Malignant Primary Bone Tumors

Malignant Bone Tumors - Skeletal Red Alerts

Primary malignant bone tumors are cancerous growths originating within bone tissue. Red Flags: Persistent pain (worse at night), localized swelling, palpable mass, unexplained pathological fracture.

• General Classification:

  • Osteogenic (e.g., Osteosarcoma)
  • Chondrogenic (e.g., Chondrosarcoma)
  • Hematopoietic (e.g., Myeloma, Lymphoma)
  • Fibrogenic/Histiocytic
  • Small Round Cell Tumors (e.g., Ewing's Sarcoma)

• Initial Diagnostic Steps:

  • X-ray: First-line imaging.
  • MRI: Evaluates tumor extent, soft tissue involvement.
  • Biopsy: Essential for histological diagnosis and grading.

⭐ Most primary malignant bone tumors, like osteosarcoma, commonly metastasize to the lungs.

Osteosarcoma - Sunburst Menace

• Most common primary malignant bone tumor (excl. myeloma). 📌 Osteo-SUN-coma (SUNburst).
• Epi: Bimodal: adolescents (10-20 yrs); elderly (>65 yrs, often 2° to Paget's disease).
• Sites: Metaphysis of long bones; ~50% around knee (distal femur, prox. tibia, prox. humerus).
• X-ray:
  • Sunburst appearance (tumor spicules).
  • Codman's triangle (periosteal elevation).
  • Lytic, sclerotic, or mixed lesions.
  • Periosteal reaction (new bone).
• Histo: Malignant osteoid production by tumor cells.
• Genetics: RB1, TP53 (Li-Fraumeni syndrome), MDM2.
• Labs: ↑ Serum Alkaline Phosphatase (ALP), ↑ LDH.
• Rx: Neoadjuvant chemotherapy → surgical resection (wide) → adjuvant chemotherapy.

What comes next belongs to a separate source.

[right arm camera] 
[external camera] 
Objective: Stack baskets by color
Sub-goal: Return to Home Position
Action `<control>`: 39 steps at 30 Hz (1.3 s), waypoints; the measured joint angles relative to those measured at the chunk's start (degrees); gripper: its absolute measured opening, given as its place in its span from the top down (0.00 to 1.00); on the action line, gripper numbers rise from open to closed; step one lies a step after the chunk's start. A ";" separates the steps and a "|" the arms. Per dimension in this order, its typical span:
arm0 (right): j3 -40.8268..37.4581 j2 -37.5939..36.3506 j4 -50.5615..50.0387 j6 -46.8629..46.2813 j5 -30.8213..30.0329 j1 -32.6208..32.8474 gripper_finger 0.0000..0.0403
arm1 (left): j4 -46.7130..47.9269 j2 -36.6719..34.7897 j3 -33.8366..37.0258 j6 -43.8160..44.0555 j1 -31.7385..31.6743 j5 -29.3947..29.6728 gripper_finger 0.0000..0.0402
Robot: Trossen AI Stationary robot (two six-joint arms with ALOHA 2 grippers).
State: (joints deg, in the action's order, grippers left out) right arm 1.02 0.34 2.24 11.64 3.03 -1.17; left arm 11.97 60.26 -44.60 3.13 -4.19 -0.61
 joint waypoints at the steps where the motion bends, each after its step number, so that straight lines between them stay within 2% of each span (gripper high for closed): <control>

⭐ Prognosis significantly depends on response to neoadjuvant chemotherapy (e.g., Huvos grading; >90% tumor necrosis is a good prognostic factor).

Ewing Sarcoma - Onion Skin Bully

• Epidemiology: Second most common malignant bone tumor in children/young adults.
• Site: Diaphysis of long bones (femur, tibia, humerus), pelvis, ribs.
• X-ray:
  • Lytic lesion.
  • 'Onion-peel' periosteal reaction (classic).
  • 'Moth-eaten' appearance.
  • Codman's triangle (possible).
• Histopathology:
  • Small, round, blue cells.
  • Homer-Wright rosettes (neuroectodermal differentiation).
  • PAS positive (glycogen granules).
• Genetics:
  • Characteristic translocation $t(\mathbf{11};\mathbf{22})(q24;q12)$ → EWS-FLI1 fusion protein. 📌 EWIng = Eleven + Twenty-two.
  • CD99 positive.
• Clinical: Systemic symptoms (fever, weight loss, anemia, ↑ESR).
• Treatment: Highly chemosensitive & radiosensitive. Multimodal: chemotherapy, surgery, +/- radiotherapy.

⭐ Exam Favourite: The $t(\mathbf{11};\mathbf{22})$ translocation leading to the EWS-FLI1 fusion protein is pathognomonic for Ewing Sarcoma and a key diagnostic marker.

Chondrosarcoma - Popcorn Peril

• Malignant tumor of cartilage-producing cells.

• Age: Typically older adults, >40 years.

• Sites: Common in pelvis, proximal femur, ribs, humerus. Can arise de novo or secondary to benign lesions (osteochondroma, enchondroma).

• X-ray: Lytic lesion with characteristic 'popcorn', 'ring-and-arc', or 'punctate' calcification; endosteal scalloping; cortical thickening/destruction.

• Clinical: Often slow-growing, presenting with pain and swelling.

• Histology: Malignant chondrocytes within lacunae, variable grades (1-3).

• Treatment: Primarily surgical (wide local excision).

⭐ Low-grade chondrosarcomas are notably resistant to chemotherapy and radiotherapy.

High‑Yield Points - ⚡ Biggest Takeaways

• Osteosarcoma: Most common primary (excl. myeloma); metaphysis (knee); Codman's triangle, sunburst appearance.
• Ewing's Sarcoma: t(11;22), small round blue cells; diaphysis; onion-peel periosteal reaction.
• Chondrosarcoma: Adult cartilage malignancy; pelvis, femur; X-ray: rings & arcs, popcorn calcification.
• Multiple Myeloma: Most common primary overall; plasma cell origin; punched-out lytic lesions, Bence Jones protein.
• Adamantinoma: Rare, low-grade; anterior tibia commonest; X-ray: soap bubble appearance.
• Chordoma: From notochordal remnants; sacrum & clivus typical; physaliphorous cells.